The most honest safety summary is narrow:
| Safety question | Evidence-aware answer |
|---|---|
| Are GI effects common? | Yes, GI adverse events are a repeated signal in cagrilintide and CagriSema studies |
| Is long-term safety established? | Not to the standard of a marketed drug with years of post-approval data |
| Is research-grade cagrilintide equivalent to trial product? | No. Trial product quality and research-market product quality should not be treated as interchangeable |
| Does cagrilintide have an FDA label? | No. There is no FDA-approved cagrilintide label as of this update |
People sometimes search for a cagrilintide dose or "CagriSema protocol" after reading trial summaries. That is the wrong takeaway. Trial dose schedules are not personal instructions. If CagriSema is approved, the only dosing schedule that matters for patients will be the FDA-approved label and clinician judgment, not research-vendor charts or forum summaries.
Where Cagrilintide Fits
Cagrilintide deserves attention because it gives obesity-drug development a non-GLP-1 lever. The established obesity market has centered on GLP-1, GIP and glucagon receptor agonism.

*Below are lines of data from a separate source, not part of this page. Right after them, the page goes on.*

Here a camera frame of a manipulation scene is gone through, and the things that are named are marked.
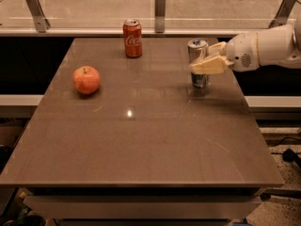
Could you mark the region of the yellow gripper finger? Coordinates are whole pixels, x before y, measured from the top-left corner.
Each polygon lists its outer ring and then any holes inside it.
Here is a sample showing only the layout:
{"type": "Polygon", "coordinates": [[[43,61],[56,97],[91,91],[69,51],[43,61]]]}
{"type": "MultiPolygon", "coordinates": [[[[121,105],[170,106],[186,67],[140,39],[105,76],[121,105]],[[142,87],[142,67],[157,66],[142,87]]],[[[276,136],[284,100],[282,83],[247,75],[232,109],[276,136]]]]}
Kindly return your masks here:
{"type": "Polygon", "coordinates": [[[189,65],[189,71],[193,74],[220,74],[233,65],[225,56],[213,56],[198,58],[189,65]]]}
{"type": "Polygon", "coordinates": [[[208,48],[209,56],[224,56],[226,54],[226,45],[224,41],[211,45],[208,48]]]}

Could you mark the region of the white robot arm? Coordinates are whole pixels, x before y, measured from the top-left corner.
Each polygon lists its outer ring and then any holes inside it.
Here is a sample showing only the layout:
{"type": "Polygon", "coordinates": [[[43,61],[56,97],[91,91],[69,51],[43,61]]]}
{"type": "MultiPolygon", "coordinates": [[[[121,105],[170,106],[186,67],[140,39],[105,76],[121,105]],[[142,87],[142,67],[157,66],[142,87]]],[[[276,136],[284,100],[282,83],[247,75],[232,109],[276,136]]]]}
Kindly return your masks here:
{"type": "Polygon", "coordinates": [[[194,60],[189,70],[192,74],[219,74],[226,69],[242,73],[269,65],[301,68],[301,16],[294,25],[239,34],[228,42],[216,43],[206,57],[194,60]]]}

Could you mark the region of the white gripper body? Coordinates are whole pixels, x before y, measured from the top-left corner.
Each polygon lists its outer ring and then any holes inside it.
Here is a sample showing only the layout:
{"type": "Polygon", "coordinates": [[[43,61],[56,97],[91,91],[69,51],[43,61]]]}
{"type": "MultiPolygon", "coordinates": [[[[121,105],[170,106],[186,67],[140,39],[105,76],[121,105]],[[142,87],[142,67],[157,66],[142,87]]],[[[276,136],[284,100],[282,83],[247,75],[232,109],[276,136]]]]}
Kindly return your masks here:
{"type": "Polygon", "coordinates": [[[232,38],[226,45],[226,57],[233,71],[242,73],[260,67],[258,33],[250,32],[232,38]]]}

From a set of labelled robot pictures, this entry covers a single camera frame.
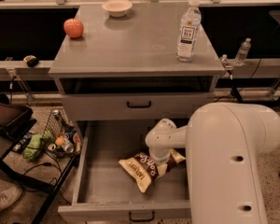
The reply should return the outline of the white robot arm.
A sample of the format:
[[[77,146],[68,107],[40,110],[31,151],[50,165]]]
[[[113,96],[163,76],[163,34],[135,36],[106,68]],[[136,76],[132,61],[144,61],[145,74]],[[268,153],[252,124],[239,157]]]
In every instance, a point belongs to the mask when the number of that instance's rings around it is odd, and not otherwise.
[[[211,103],[183,127],[160,120],[147,134],[156,163],[186,150],[192,224],[268,224],[258,154],[280,145],[280,117],[264,105]]]

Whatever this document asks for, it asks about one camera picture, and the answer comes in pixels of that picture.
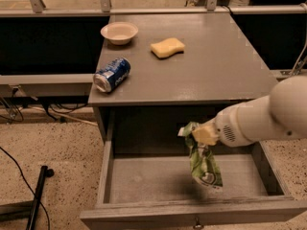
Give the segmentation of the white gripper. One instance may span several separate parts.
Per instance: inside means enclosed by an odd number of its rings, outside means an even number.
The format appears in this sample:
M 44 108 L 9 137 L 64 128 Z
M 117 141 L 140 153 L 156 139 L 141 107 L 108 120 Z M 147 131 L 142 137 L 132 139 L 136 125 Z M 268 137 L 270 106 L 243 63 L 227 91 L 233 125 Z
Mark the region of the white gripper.
M 239 125 L 238 111 L 240 107 L 242 107 L 240 103 L 228 106 L 217 114 L 214 123 L 219 135 L 213 126 L 198 126 L 192 131 L 194 139 L 198 143 L 209 146 L 216 145 L 220 139 L 223 144 L 232 148 L 252 144 Z

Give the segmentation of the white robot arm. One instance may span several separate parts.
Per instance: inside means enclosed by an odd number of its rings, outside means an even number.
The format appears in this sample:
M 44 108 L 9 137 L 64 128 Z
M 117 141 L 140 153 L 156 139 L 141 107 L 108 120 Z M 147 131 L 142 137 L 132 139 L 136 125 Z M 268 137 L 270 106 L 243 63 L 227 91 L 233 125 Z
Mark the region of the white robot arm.
M 220 111 L 193 131 L 194 139 L 214 146 L 247 146 L 264 140 L 307 137 L 307 77 L 280 81 L 268 96 L 238 103 Z

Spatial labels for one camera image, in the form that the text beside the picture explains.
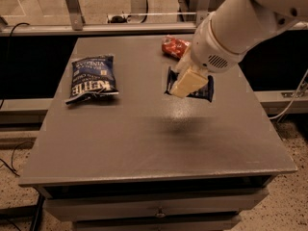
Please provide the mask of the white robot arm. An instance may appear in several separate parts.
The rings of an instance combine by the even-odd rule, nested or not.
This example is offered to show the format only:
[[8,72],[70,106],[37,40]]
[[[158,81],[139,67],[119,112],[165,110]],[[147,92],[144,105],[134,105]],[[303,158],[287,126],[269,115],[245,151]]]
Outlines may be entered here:
[[197,26],[168,93],[184,98],[200,90],[210,73],[228,70],[260,42],[307,19],[308,0],[225,0]]

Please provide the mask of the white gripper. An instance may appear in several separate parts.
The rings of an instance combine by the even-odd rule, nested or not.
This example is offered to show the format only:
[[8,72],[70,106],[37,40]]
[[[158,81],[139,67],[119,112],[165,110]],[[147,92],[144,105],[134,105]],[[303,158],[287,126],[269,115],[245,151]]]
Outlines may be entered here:
[[[222,46],[214,35],[212,19],[207,17],[193,35],[191,54],[185,54],[174,67],[174,71],[180,74],[169,93],[184,98],[208,83],[208,70],[225,72],[243,58],[244,53],[233,53]],[[208,70],[193,66],[193,62]]]

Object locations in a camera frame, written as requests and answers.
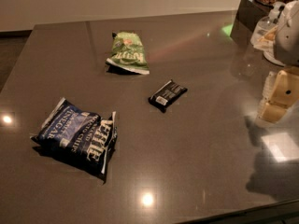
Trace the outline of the cream ribbed gripper finger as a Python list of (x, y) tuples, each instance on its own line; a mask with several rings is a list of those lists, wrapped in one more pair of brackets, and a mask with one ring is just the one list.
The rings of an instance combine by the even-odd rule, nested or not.
[(263, 86), (263, 98), (266, 100), (269, 99), (269, 97), (272, 93), (277, 75), (278, 74), (276, 72), (270, 72), (265, 80), (265, 83)]

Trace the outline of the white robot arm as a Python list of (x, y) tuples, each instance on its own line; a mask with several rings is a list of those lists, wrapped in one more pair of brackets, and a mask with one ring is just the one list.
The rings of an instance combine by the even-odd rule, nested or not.
[(299, 99), (299, 1), (283, 9), (274, 37), (274, 58), (285, 67), (270, 72), (263, 86), (263, 98), (255, 120), (267, 127), (279, 122)]

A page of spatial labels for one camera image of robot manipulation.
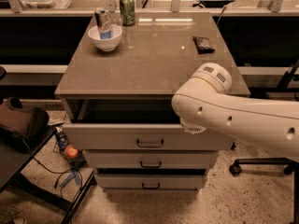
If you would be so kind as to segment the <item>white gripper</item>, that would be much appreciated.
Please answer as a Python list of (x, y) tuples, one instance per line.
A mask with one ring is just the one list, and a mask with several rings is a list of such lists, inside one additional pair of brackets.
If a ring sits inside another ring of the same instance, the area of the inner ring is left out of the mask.
[(186, 133), (190, 133), (190, 134), (199, 134), (199, 133), (203, 133), (206, 130), (206, 127), (192, 123), (185, 119), (180, 119), (180, 124), (181, 124), (183, 130)]

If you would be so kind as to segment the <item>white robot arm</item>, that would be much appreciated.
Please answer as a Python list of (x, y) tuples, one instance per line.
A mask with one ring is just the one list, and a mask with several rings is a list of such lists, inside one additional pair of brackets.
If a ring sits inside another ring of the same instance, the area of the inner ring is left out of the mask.
[(299, 161), (299, 104), (233, 96), (231, 86), (225, 68), (201, 65), (172, 98), (185, 130), (205, 127)]

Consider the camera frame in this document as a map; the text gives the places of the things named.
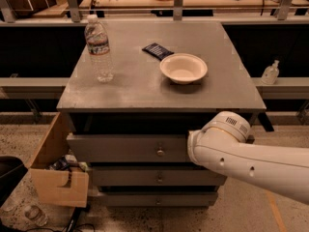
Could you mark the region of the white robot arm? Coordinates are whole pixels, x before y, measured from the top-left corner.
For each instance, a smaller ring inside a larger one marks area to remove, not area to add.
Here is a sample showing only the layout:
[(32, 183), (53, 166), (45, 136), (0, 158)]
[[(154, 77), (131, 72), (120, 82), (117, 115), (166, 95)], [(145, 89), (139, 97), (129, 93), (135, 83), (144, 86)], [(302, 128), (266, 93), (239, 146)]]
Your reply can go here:
[(309, 149), (249, 144), (249, 123), (223, 111), (187, 139), (192, 162), (221, 175), (309, 204)]

Cagrilintide adds amylin signaling, which may pair well with semaglutide's appetite and glycemic effects.
Still, the evidence hierarchy is simple:
- Approved medications with regulated labels come first for patients.
- Investigational drugs belong in clinical-trial and regulatory context.
- Research-grade products sold online have separate quality and safety risks.
- Trial outcomes do not establish safe self-use.
For readers comparing options, start with approved-drug guides such as FDA-approved GLP-1 drugs for weight loss and GLP-1 dosage schedules, then use pipeline articles like this one to understand what may come next.
Bottom Line
Cagrilintide is not a GLP-1. It is an investigational amylin analog with human trial evidence, and its main current relevance is CagriSema, the cagrilintide plus semaglutide combination submitted to the FDA by Novo Nordisk in December 2025.
The evidence is promising enough to follow closely, but not strong enough to justify research-market certainty. CagriSema is not FDA approved as of May 30, 2026. Until a regulator approves a label, cagrilintide should be treated as an investigational compound, not a consumer protocol.
References
Frias JP, et al. Efficacy and safety of co-administered once-weekly cagrilintide 2.4 mg with once-weekly semaglutide 2.4 mg in type 2 diabetes.
Garvey WT, et al. Cagrilintide-Semaglutide in Adults with Overweight or Obesity.
Davies MJ, et al. Cagrilintide-Semaglutide in Adults with Overweight or Obesity and Type 2 Diabetes.
Dutta D, et al. Efficacy and Safety of Cagrilintide Alone and in Combination with Semaglutide as Anti-Obesity Medications: A Systematic Review and Meta-Analysis.
Novo Nordisk. Novo Nordisk submits New Drug Application to the U.S. FDA for once-weekly CagriSema.
DailyMed. Wegovy semaglutide prescribing information.